Thursday, April 24, 2008

One purple pill is much like another from chemistry notes

One purple pill is much like another, perhaps even more than you might think. You can't open a magazine these days without seeing an ad for "the purple pill", Nexium. The original purple pill, Prilosec, was the number one selling prescription drug in 2001. A proton pump inhibitor, it stopped the production of acid in the stomach at a different step than earlier heartburn drugs such as Zantac. Patent protection for Prilosec expired that year, and Nexium was introduced with much fanfare. The FDA approval was based on the argument that Nexium was more effective than Prilosec. Now for the chemistry trivia: Nexium is exactly the same molecule as Prilosec.

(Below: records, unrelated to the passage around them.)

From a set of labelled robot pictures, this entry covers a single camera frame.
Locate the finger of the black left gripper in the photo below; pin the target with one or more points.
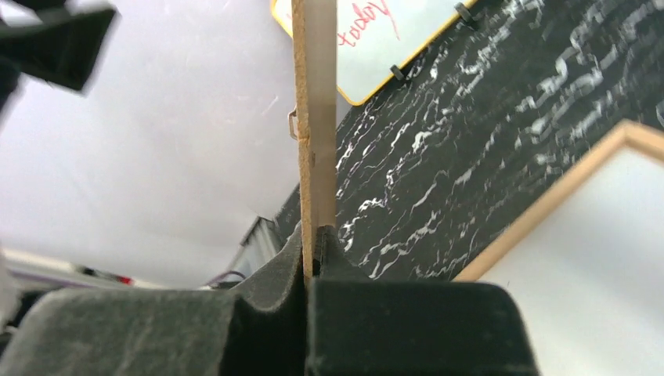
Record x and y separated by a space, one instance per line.
61 47

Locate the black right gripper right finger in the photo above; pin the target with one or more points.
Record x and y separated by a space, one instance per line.
359 326

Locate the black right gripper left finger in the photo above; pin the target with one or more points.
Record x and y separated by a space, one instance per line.
254 328

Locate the brown frame backing board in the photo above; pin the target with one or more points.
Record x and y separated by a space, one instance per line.
314 114

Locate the wooden picture frame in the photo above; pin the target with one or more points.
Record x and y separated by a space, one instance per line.
625 134

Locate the yellow-edged whiteboard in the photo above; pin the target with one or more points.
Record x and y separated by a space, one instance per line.
360 45

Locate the aluminium mounting rail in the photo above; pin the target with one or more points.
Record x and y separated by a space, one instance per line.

To understand the relationship between Nexium and Prilosec, you need to know that many organic molecules come in mirror-pairs. The molecules have exactly the same structure, but are mirror images of each other. Your hands are a good example of this kind of mirror pairing, and in fact the chemical term describing this phenomenon, chirality, comes from the Greek for hand.

Many biological systems show a preference for one mirror image over the other. For example, all the proteins in your body are made up of amino acids which exist in these mirror pairs. Naturally occurring proteins all use only one of the two mirror images, called the L form. Perhaps the most striking example is that of spearmint and caraway oils. Rye bread and spearmint gum taste very different, but the molecules responsible for the taste are identical except that they are mirror images of one another.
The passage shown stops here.